● **EXERCISE BRIEF**: Please write out every line of the listing without alteration, but omit the images.

● **DATA EXCERPT**:
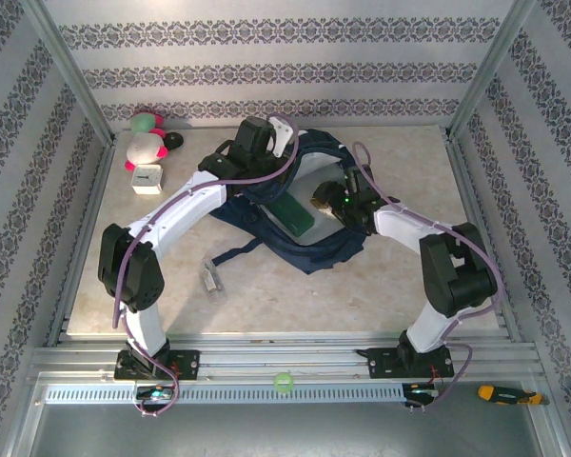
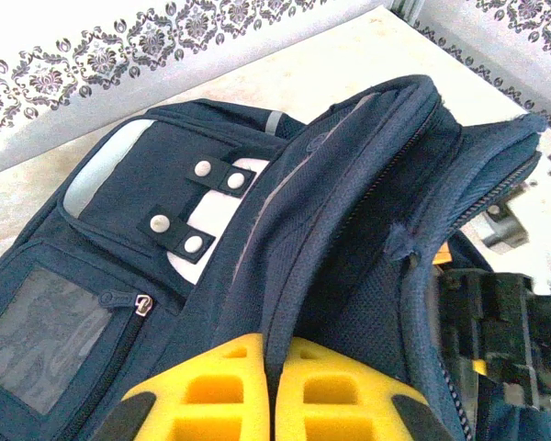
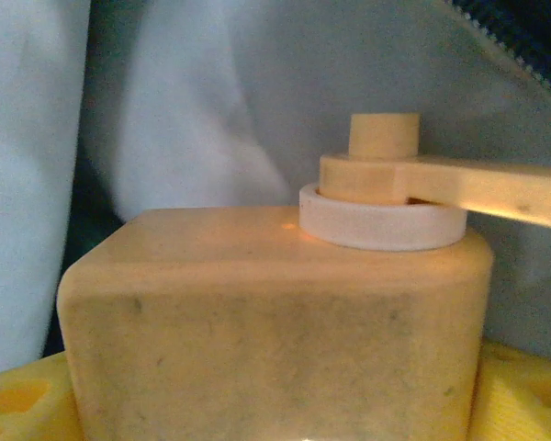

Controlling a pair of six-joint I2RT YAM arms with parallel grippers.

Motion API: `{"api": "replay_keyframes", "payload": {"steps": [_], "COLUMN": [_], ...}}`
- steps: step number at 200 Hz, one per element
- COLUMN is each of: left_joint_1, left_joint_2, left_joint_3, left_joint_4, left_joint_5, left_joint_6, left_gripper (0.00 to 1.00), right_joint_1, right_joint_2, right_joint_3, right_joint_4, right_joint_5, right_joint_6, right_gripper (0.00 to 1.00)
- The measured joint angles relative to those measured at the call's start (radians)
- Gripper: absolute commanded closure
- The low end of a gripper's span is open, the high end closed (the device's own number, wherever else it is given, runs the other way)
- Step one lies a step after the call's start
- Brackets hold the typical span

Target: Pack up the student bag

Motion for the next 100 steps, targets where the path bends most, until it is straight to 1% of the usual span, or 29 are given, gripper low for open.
{"api": "replay_keyframes", "payload": {"steps": [19,54,100], "left_joint_1": [0.000,0.000,0.000], "left_joint_2": [-0.001,-0.004,-0.012], "left_joint_3": [-0.001,-0.013,-0.030], "left_joint_4": [0.000,0.006,0.016], "left_joint_5": [0.000,0.007,0.015], "left_joint_6": [0.000,-0.003,-0.004], "left_gripper": [1.00,1.00,1.00], "right_joint_1": [0.000,0.000,0.000], "right_joint_2": [0.027,0.055,0.075], "right_joint_3": [0.000,0.000,-0.025], "right_joint_4": [0.077,0.190,0.288], "right_joint_5": [-0.010,-0.019,-0.035], "right_joint_6": [0.050,0.117,0.174], "right_gripper": [0.19,0.10,0.05]}}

● **RESULT OF THE EXERCISE**:
Controlling a pair of six-joint I2RT YAM arms with parallel grippers.

Motion API: `{"api": "replay_keyframes", "payload": {"steps": [_], "COLUMN": [_], ...}}`
- steps: step number at 200 Hz, one per element
- COLUMN is each of: left_joint_1, left_joint_2, left_joint_3, left_joint_4, left_joint_5, left_joint_6, left_gripper (0.00 to 1.00), right_joint_1, right_joint_2, right_joint_3, right_joint_4, right_joint_5, right_joint_6, right_gripper (0.00 to 1.00)
- The measured joint angles relative to those measured at the call's start (radians)
- Gripper: absolute commanded closure
- The low end of a gripper's span is open, the high end closed (the device's own number, wherever else it is given, runs the other way)
- Step one lies a step after the call's start
- Brackets hold the typical span

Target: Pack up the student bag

Motion for the next 100 steps, targets where the path bends most, until it is straight to 1% of the usual span, or 29 are given, gripper low for open.
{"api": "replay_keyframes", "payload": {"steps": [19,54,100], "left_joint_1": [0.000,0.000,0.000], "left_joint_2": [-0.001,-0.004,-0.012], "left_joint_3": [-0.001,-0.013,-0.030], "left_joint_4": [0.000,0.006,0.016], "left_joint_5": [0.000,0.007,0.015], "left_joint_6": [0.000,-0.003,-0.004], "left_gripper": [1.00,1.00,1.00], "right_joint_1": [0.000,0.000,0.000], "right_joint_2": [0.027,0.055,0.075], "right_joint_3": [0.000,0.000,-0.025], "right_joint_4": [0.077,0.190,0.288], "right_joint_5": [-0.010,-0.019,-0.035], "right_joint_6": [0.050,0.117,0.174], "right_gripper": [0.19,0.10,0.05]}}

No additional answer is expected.